Cour de cassation
Chambre criminelle
| Audience publique du 24 avril 1925 |
Rejet |
Publié au bulletin
Pdt. M. Boulloche faisant fonctions
Rapp. M. Bourgeon
Av.Gén. M. Mornet
REPUBLIQUE FRANCAISE
AU NOM DU PEUPLE FRANCAIS
REJET du pourvoi de Taldire, en cassation d'un arrêt rendu, le
27 février 1925, par la Cour d'assises de Seine-et-Oise, qui l'a
condamné à deux ans d'emprisonnement. LA COUR, Ouï Monsieur le
Conseiller Ph.
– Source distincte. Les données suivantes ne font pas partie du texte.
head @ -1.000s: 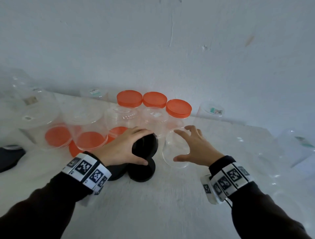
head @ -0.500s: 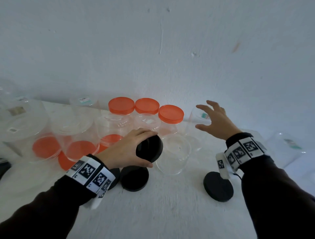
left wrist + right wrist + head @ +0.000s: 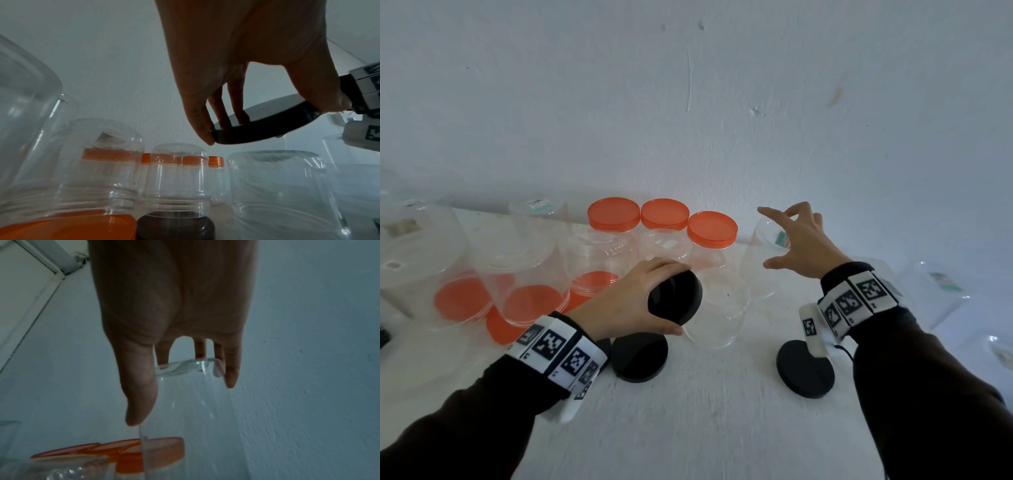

Bourgeon, en son rapport, et Monsieur l'avocat
général Mornet, en ses conclusions ;
Vu le mémoire produit à l'appui du pourvoi ; Sur le moyen
unique, pris de la violation des articles 309, 326 du Code
pénal, 1er du même code, 2 de la loi du 3 janvier 1925, en ce
que l'arrêt attaqué, rejetant les conclusions du demandeur a
refusé de le faire bénéficier de l'amnistie, alors que l'excuse
de provocation ayant été admise par le jury, le fait retenu ne
constituait plus un crime, mais un délit qui rentrait dans la
catégorie de ceux amnistiés par l'article 2 de la loi du 3
janvier 1925, le fait étant antérieur au 12 novembre 1924, et
l'accusé étant délinquant primaire ;
Attendu qu'il résulte des constatations de l'arrêt attaqué que
le jury a déclaré Taldire coupable d'avoir, à Bougival, le 29
septembre 1924, volontairement porté des coups et fait des
blessures au sieur Prévost, avec cette circonstance que les
coups portés et les blessures faites ont été suivis de la perte
d'un oeil ; Que l'arrêt ajoute qu'il résulte de la même
déclaration du jury que l'accusé a été provoqué aux coups et
blessures ainsi spécifiés par des coups ou violences graves
envers sa personne ; Attendu que les faits déclarés constants
constituaient le crime de coups et blessures, suivis d'une
infirmité permanente, puni de la peine de la réclusion par
l'article 309, paragraphe 3 du Code pénal, avec admission en
faveur de l'accusé de l'excuse légale de provocation, régie par
les articles 321 et 326 du même Code ;
Mais attendu que si, d'après l'article 326, lorsque le fait
d'excuse, prévu par l'article 321, sera prouvé, la peine, s'il
s'agit d'un crime emportant la réclusion, sera réduite à un
emprisonnement de six mois à deux ans, cette réduction de peine
ne saurait dépouiller le fait retenu de son caractère, tous ses
éléments substantiels continuant d'exister ; Qu'il suit de là
qu'un crime, bien que déclaré excusable, dans les conditions
prévues par ces textes, n'en reste pas moins un crime ; Que
c'est, dès lors, à bon droit que l'arrêt attaqué a refusé de
faire bénéficier le demandeur des dispositions de l'article 2 de
la loi d'amnistie du 3 janvier 1925, dispositions réservées aux
seuls délits de coups et blessures volontaires, à l'exclusion
des faits aggravés de même nature qualifiés crimes par la loi ;
REJETTE.
Publication : Bulletin 1925 N° 136
Les grands arrêts de la jurisprudence criminelle, éditions
Cujas, n° 66 p. 252, note Marc PUECH.